LA PRESIDE, LA CICCIA DELLE ALLIEVE E UNA GRANDE ASSENTE: LA LIBERTA’ (VERA)

Leggo sul sito del “Corriere” un articolo di Dacia Maraini sui fatti di una scuola, se non ricordo male, di Vicenza. La preside aveva esortato le studentesse a evitare di mettere in mostra “la ciccia”. Tutto quello che è successo poi ha rispettato al millimetro il copione: gli studenti hanno fatto sciopero per protesta, diversi genitori hanno partecipato allo sciopero, la preside ha dovuto, di fatto, chiedere scusa. Non so come si è conclusa o si concluderà la guerra degli hot pants e della ciccia. E, a essere sinceri, non interessa neppure.

Interessa, invece, quello che dice Dacia Maraini. La scrittrice si chiede se si è veramente liberi di vestirsi come si vuole, sempre, ovunque. E risponde che no, non si è liberi. Di fatto non ci si veste come piace a noi, ma come piace alla moda. “Come spiegare altrimenti i blue jeans stracciati e bucati che non si sono mai visti prima e che ora portano con noncuranza tantissime ragazze e ragazzi? Come spiegare i tatuaggi sulle braccia, sul collo, sulle gambe in bella vista? Come spiegare i capelli rasati sulle tempie e sbuffanti in alto come un bauletto per i maschi e le pettinature alla madonna, lisci sulle orecchie che finiscono coi riccioli sul collo per le femmine? Come spiegare le scarpe firmate, il colore viola che viene gettato sul mercato un anno e l’anno dopo il colore verde, eccetera?”.

Dacia Maraini non se lo chiede. Me lo chiedo, sommessamente, io. Allora perché si fa sciopero? Per essere liberi? Evidentemente no, ma per essere liberi di non essere liberi. Supponiamo infatti che, dopo le scuse, la preside tragga una conseguenza, e dica: “Fate come volete”. Questo, in tutta evidenza, non significherebbe: siete liberi, ma siete liberi di vestire o di svestirvi come detta la moda. Cioè, appunto, siete liberi di continuare a non essere liberi.
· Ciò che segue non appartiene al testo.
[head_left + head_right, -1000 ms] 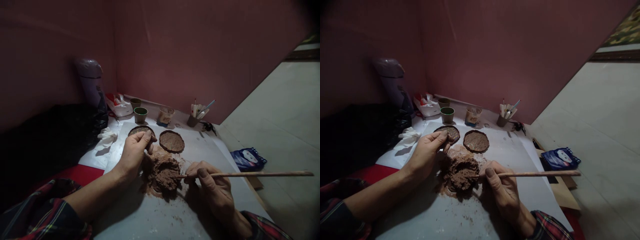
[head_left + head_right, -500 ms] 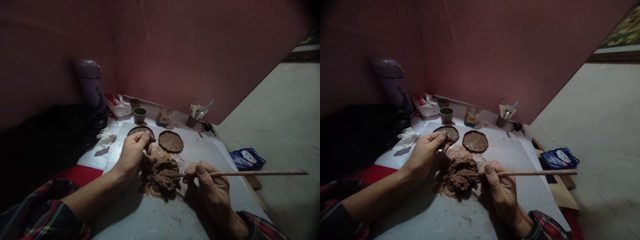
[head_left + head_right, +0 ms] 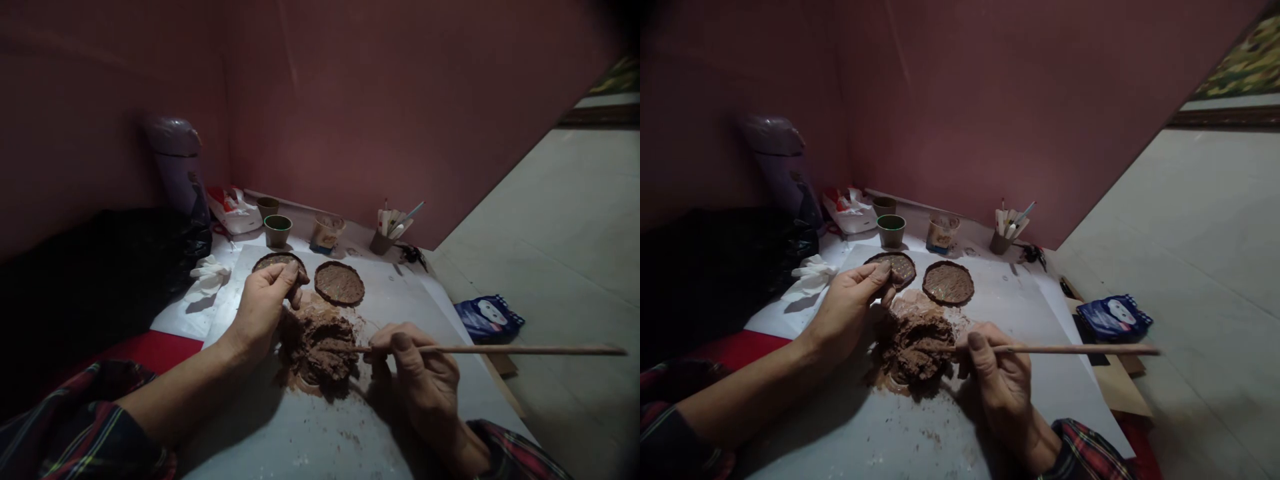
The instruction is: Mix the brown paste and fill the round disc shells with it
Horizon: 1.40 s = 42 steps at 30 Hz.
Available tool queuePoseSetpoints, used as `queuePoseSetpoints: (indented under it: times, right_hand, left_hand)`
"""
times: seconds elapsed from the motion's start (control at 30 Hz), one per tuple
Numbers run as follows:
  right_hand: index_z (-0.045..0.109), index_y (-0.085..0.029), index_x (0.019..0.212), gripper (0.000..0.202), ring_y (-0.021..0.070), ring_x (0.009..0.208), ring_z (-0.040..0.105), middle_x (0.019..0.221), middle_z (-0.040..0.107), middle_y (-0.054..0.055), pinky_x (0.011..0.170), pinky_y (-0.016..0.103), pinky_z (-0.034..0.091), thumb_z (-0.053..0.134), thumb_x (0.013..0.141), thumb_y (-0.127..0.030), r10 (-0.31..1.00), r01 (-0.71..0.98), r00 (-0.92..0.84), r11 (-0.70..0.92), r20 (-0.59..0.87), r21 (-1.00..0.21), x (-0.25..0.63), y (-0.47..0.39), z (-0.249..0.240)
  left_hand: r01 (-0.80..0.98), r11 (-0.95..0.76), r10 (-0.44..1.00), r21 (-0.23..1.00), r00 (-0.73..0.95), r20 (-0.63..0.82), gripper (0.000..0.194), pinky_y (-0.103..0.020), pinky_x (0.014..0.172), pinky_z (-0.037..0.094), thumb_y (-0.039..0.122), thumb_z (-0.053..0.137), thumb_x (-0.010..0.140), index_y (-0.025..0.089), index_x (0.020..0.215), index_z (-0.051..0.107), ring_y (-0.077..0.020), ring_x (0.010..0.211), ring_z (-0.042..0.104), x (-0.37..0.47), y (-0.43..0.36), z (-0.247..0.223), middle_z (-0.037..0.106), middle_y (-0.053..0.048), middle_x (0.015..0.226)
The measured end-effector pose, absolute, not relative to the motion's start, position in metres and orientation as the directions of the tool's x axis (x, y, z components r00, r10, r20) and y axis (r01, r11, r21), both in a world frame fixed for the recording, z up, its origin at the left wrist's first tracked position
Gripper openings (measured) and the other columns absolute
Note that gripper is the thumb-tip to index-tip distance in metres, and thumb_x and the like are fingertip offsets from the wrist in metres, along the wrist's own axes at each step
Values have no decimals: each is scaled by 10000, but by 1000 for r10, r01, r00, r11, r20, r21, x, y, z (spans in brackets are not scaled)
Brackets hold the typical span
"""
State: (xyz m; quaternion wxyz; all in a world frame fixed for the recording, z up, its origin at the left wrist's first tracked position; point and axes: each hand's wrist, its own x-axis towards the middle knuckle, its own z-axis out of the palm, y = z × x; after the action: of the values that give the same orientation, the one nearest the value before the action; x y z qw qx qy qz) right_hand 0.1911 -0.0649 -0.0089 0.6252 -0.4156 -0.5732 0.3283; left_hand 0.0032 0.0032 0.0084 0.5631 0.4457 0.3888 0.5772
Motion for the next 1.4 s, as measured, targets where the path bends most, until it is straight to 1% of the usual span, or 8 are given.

Con una conseguenza drammaticamente evidente. Dunque: non solo non si è liberi, ma non si è liberi neppure di dirlo. Proibito essere liberi. Proibito dire che si è schiavi. “Proibito proibire” era scritto sui muri di Parigi durante il maggio ’68. Bisogna, dunque, aggiornare lo slogan: “Proibito dire che è proibito”.
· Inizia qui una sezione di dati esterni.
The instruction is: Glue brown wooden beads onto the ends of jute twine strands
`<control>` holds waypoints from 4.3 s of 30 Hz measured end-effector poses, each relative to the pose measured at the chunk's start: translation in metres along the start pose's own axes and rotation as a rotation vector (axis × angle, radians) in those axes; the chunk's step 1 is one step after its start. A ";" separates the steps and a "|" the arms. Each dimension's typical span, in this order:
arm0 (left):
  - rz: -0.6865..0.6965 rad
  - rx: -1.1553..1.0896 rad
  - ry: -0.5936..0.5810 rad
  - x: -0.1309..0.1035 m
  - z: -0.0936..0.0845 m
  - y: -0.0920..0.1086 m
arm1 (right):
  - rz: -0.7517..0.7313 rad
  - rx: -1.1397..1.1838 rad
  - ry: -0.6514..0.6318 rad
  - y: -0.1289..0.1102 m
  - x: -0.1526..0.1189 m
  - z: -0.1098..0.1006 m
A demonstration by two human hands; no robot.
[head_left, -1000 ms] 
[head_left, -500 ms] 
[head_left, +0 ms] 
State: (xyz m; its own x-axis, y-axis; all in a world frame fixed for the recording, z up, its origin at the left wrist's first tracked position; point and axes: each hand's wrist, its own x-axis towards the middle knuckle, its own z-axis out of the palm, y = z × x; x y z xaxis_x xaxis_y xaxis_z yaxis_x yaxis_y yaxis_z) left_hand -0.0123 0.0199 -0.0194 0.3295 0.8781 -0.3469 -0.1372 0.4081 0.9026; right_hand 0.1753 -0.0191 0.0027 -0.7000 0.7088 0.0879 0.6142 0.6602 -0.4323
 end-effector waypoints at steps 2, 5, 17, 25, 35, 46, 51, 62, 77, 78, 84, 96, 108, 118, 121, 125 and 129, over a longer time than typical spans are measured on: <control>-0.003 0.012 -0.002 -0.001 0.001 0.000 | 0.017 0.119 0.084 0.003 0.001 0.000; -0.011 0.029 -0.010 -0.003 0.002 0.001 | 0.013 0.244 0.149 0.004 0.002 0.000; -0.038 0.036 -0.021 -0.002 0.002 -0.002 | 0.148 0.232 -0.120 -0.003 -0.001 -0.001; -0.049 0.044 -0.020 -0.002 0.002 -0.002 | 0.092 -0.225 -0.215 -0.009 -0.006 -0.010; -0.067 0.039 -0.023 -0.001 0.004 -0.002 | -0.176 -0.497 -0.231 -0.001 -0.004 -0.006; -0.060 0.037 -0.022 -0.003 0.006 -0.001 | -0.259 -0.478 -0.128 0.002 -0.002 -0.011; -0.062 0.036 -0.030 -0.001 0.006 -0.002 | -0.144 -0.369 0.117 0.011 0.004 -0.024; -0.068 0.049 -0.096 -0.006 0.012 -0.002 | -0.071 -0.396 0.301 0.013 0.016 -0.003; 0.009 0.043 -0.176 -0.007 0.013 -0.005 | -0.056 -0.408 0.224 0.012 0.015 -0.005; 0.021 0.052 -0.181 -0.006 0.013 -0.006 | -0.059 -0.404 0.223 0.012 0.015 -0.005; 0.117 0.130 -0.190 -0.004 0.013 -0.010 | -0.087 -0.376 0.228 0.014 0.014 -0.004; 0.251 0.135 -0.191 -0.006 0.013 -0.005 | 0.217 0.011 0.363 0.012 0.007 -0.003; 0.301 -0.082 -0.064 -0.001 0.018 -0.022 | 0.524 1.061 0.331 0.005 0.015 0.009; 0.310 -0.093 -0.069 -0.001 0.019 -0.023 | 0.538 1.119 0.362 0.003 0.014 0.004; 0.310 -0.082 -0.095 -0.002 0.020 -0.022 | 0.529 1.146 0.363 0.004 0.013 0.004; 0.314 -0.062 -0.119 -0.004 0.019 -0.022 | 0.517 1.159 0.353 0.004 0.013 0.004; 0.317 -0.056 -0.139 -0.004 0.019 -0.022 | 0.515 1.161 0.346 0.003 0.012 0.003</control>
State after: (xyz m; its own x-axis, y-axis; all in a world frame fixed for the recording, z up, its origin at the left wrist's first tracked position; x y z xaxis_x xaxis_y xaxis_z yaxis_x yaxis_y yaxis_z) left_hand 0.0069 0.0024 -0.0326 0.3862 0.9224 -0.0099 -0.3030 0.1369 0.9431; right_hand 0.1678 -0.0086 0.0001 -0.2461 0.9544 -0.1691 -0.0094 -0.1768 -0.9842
Poi, d’accordo, Dacia Maraini fa notare che anche la preside ha le sue colpe. Soprattutto la preside ha la colpa di avere usato un linguaggio inadeguato. Anche il linguaggio della preside è “alla moda” e anch’esso è, in pratica, segno di poca libertà. “Non si tratta di una questione di «cellulite», di «sederi», di «tette», come si è scritto, ma di pensiero. Il linguaggio di un luogo dedito alla riflessione e alla conoscenza vuole una discrezione che riguarda la serietà dell’impresa di apprendimento e non altro. Anche il pensiero dei dirigenti ha un linguaggio e quello della preside, sempre che sia vero ciò che si riferisce, lo trovo fuori luogo e sprezzante”.

Dunque, conclusione di tutte le conclusioni: la libertà resta un’utopia. Ci si può costruire la libertà nel ristretto recinto della propria casa e delle proprie relazioni corte, anzi: cortissime. Se ci si riesce. Poi, quando si esce da quei recinti, ci si deve adeguare e la libertà finisce, sia che si metta in mostra la ciccia, sia che si denunci di averla mostrata. E tutti vissero (in)felici e (s)contenti.